(Required work):
The whole listing below is to be copied exactly, with every picture left out.
═════ Available data ═════
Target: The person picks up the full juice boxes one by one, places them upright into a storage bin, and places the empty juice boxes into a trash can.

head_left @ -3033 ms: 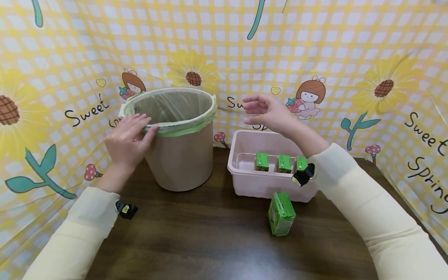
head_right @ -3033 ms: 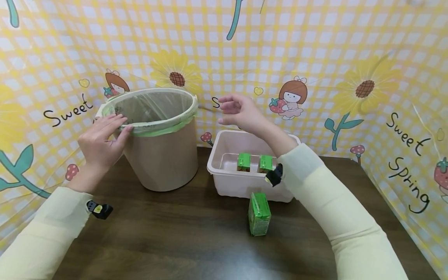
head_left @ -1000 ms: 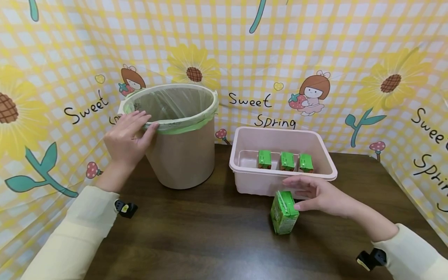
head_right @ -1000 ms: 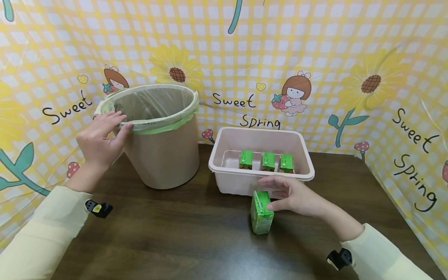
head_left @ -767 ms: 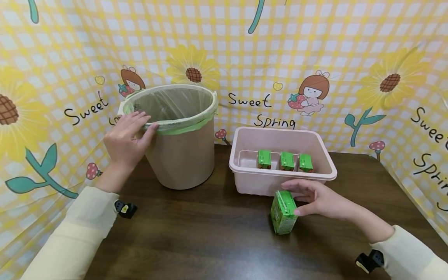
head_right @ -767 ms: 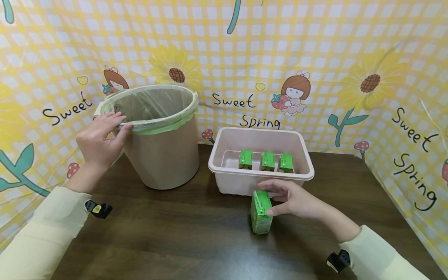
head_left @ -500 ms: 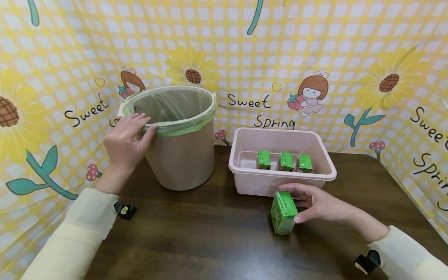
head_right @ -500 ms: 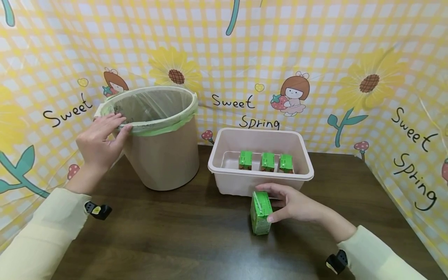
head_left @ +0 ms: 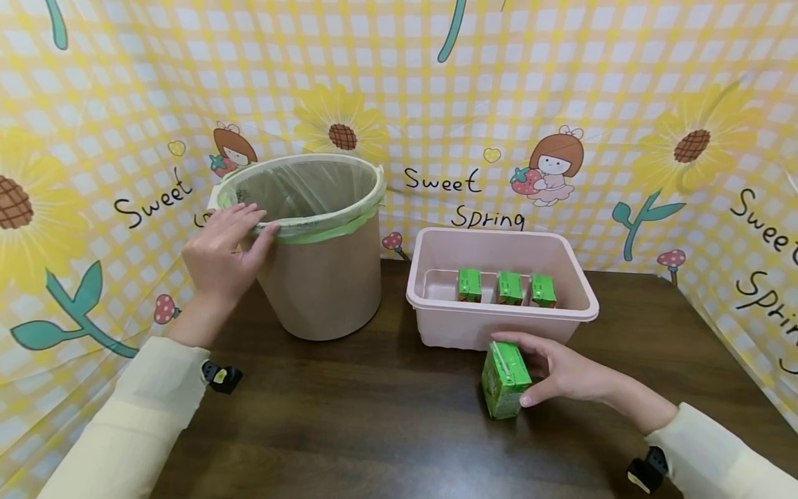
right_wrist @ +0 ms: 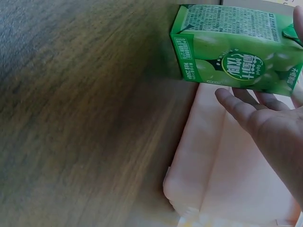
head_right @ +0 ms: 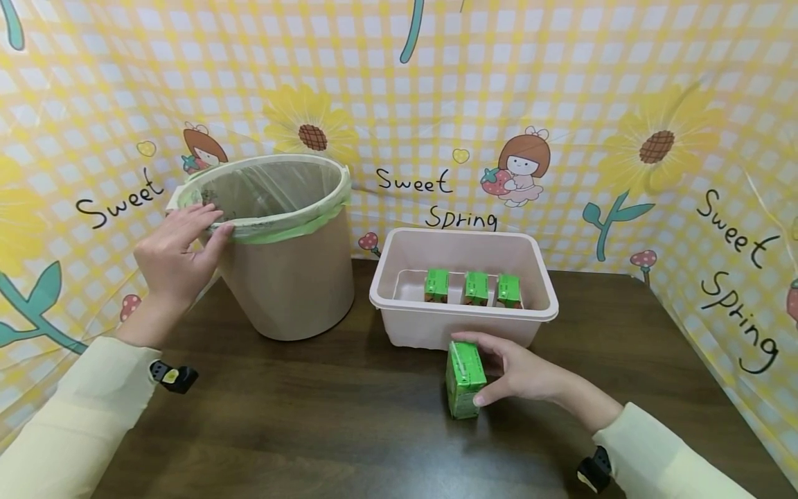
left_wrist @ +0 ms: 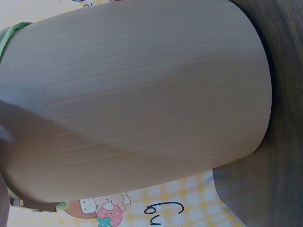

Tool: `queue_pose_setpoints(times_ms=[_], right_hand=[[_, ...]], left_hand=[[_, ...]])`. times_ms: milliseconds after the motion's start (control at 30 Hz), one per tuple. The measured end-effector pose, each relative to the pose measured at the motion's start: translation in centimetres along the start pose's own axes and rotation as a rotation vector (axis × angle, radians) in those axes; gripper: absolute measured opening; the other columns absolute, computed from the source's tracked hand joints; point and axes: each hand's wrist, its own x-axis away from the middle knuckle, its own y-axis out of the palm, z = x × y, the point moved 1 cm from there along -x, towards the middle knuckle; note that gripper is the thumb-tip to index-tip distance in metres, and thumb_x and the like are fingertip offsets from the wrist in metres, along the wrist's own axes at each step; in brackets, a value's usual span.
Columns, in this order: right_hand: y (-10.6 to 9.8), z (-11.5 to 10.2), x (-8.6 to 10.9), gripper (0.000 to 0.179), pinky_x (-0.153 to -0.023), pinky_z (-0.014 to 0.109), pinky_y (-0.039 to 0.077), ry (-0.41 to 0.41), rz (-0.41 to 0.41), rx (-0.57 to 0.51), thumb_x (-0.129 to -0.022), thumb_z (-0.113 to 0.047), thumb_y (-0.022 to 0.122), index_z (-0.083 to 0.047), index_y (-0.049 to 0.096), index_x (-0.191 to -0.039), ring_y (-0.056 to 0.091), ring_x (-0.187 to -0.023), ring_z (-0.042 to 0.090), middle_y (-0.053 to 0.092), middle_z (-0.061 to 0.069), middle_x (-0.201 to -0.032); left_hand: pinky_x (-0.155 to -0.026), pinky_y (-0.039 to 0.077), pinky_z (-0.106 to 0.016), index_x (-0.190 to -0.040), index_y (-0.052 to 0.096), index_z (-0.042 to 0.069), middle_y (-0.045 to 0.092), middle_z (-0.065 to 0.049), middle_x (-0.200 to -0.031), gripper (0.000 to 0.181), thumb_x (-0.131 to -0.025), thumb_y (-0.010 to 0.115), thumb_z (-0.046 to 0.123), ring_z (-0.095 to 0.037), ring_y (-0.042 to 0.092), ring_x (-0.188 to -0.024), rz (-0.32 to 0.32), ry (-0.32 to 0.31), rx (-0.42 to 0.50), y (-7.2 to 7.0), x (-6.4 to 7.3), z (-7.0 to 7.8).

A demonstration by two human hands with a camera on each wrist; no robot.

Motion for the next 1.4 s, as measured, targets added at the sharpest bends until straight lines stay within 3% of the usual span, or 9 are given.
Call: queue_pose_setpoints(times_ms=[500,900,1167,1400], right_hand=[[0.4,0.4,-0.2,0.081,-0.090,0.034,0.049,0.039,0.037,-0.008,-0.082,0.003,0.074,0.004,0.026,-0.148,0.055,-0.111,0.028,0.043,0.028,-0.133],[0.6,0.0,-0.4,0.079,-0.090,0.037,0.050,0.034,0.032,0.000,-0.081,0.002,0.075,0.005,0.029,-0.146,0.056,-0.110,0.029,0.046,0.026,-0.129],[0.9,-1.3,-0.7,0.078,-0.090,0.036,0.049,0.030,0.021,0.022,-0.082,0.001,0.074,0.004,0.030,-0.146,0.056,-0.110,0.032,0.045,0.026,-0.129],[1.4,-3.3,-1.0,0.075,-0.092,0.038,0.048,0.039,-0.031,0.011,-0.084,0.001,0.073,-0.006,0.034,-0.147,0.053,-0.112,0.037,0.046,0.024,-0.130]], left_hand=[[-0.086,0.051,-0.050,-0.097,0.078,0.008,0.073,-0.007,-0.101,0.047,-0.090,0.062,0.051,-0.028,0.069,-0.096,-0.018,0.007,-0.008,-0.2,-0.1,0.2],[-0.088,0.051,-0.048,-0.098,0.078,0.007,0.073,-0.008,-0.102,0.045,-0.091,0.062,0.049,-0.027,0.069,-0.098,-0.033,0.014,-0.023,-0.4,-0.1,0.1],[-0.087,0.050,-0.051,-0.096,0.079,0.008,0.073,-0.008,-0.101,0.047,-0.090,0.062,0.051,-0.029,0.069,-0.096,-0.008,0.007,0.000,-0.2,-0.2,0.2],[-0.088,0.050,-0.051,-0.097,0.078,0.007,0.073,-0.010,-0.101,0.048,-0.090,0.061,0.051,-0.030,0.069,-0.096,-0.010,0.017,0.000,-0.3,-0.2,0.1]])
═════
(Exercise answer):
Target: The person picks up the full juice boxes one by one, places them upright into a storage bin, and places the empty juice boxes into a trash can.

head_left @ -3033 ms: 
head_right @ -3033 ms: 
head_left @ -1000 ms: 
head_right @ -1000 ms: 
head_left @ -767 ms: 
head_right @ -767 ms: 
head_left @ -500 ms: 
head_right @ -500 ms: 
head_left @ +0 ms: 
right_wrist @ +0 ms: 
head_right @ +0 ms: 
left_wrist @ +0 ms: 

Tool: `queue_pose_setpoints(times_ms=[_], right_hand=[[_, ...]], left_hand=[[_, ...]])`. times_ms: milliseconds after the motion's start (control at 30 Hz), one per tuple. The measured end-effector pose, each relative to the pose measured at the motion's start: translation in centimetres along the start pose's own axes and rotation as a rotation vector (axis × angle, radians) in those axes; gripper: absolute measured opening; the other columns absolute, computed from the source's tracked hand joints; point and axes: each hand's wrist, its own x-axis away from the middle knuckle, its own y-axis out of the palm, z = x × y, the point moved 1 cm from there along -x, towards the middle knuckle; note that gripper is the thumb-tip to index-tip distance in metres, and thumb_x and the like are fingertip offsets from the wrist in metres, along the wrist's own axes at each step; in brackets, a value's usual span.
Columns, in this order: right_hand: y (-10.6 to 9.8), z (-11.5 to 10.2), x (-8.6 to 10.9), gripper (0.000 to 0.179), pinky_x (-0.153 to -0.023), pinky_z (-0.014 to 0.109), pinky_y (-0.039 to 0.077), ry (-0.41 to 0.41), rz (-0.41 to 0.41), rx (-0.57 to 0.51), thumb_x (-0.129 to -0.022), thumb_z (-0.113 to 0.047), thumb_y (-0.022 to 0.122), index_z (-0.083 to 0.047), index_y (-0.049 to 0.096), index_x (-0.191 to -0.039), ring_y (-0.056 to 0.091), ring_x (-0.187 to -0.023), ring_z (-0.042 to 0.090), middle_y (-0.053 to 0.092), middle_z (-0.061 to 0.069), middle_x (-0.201 to -0.032); left_hand: pinky_x (-0.155 to -0.026), pinky_y (-0.039 to 0.077), pinky_z (-0.106 to 0.016), index_x (-0.190 to -0.040), index_y (-0.052 to 0.096), index_z (-0.042 to 0.069), middle_y (-0.045 to 0.092), middle_z (-0.065 to 0.049), middle_x (-0.200 to -0.031), gripper (0.000 to 0.181), thumb_x (-0.131 to -0.025), thumb_y (-0.010 to 0.115), thumb_z (-0.046 to 0.123), ring_z (-0.095 to 0.037), ring_y (-0.042 to 0.092), ring_x (-0.188 to -0.024), rz (-0.32 to 0.32), ry (-0.32 to 0.31), rx (-0.42 to 0.50), y (-7.2 to 7.0), x (-6.4 to 7.3), z (-7.0 to 7.8).

A demonstration by two human hands with a camera on each wrist; no robot.

Motion for the next 1.4 s, as measured, targets added at the sharpest bends until straight lines stay within 3% of the usual span, or 9 are given.
Call: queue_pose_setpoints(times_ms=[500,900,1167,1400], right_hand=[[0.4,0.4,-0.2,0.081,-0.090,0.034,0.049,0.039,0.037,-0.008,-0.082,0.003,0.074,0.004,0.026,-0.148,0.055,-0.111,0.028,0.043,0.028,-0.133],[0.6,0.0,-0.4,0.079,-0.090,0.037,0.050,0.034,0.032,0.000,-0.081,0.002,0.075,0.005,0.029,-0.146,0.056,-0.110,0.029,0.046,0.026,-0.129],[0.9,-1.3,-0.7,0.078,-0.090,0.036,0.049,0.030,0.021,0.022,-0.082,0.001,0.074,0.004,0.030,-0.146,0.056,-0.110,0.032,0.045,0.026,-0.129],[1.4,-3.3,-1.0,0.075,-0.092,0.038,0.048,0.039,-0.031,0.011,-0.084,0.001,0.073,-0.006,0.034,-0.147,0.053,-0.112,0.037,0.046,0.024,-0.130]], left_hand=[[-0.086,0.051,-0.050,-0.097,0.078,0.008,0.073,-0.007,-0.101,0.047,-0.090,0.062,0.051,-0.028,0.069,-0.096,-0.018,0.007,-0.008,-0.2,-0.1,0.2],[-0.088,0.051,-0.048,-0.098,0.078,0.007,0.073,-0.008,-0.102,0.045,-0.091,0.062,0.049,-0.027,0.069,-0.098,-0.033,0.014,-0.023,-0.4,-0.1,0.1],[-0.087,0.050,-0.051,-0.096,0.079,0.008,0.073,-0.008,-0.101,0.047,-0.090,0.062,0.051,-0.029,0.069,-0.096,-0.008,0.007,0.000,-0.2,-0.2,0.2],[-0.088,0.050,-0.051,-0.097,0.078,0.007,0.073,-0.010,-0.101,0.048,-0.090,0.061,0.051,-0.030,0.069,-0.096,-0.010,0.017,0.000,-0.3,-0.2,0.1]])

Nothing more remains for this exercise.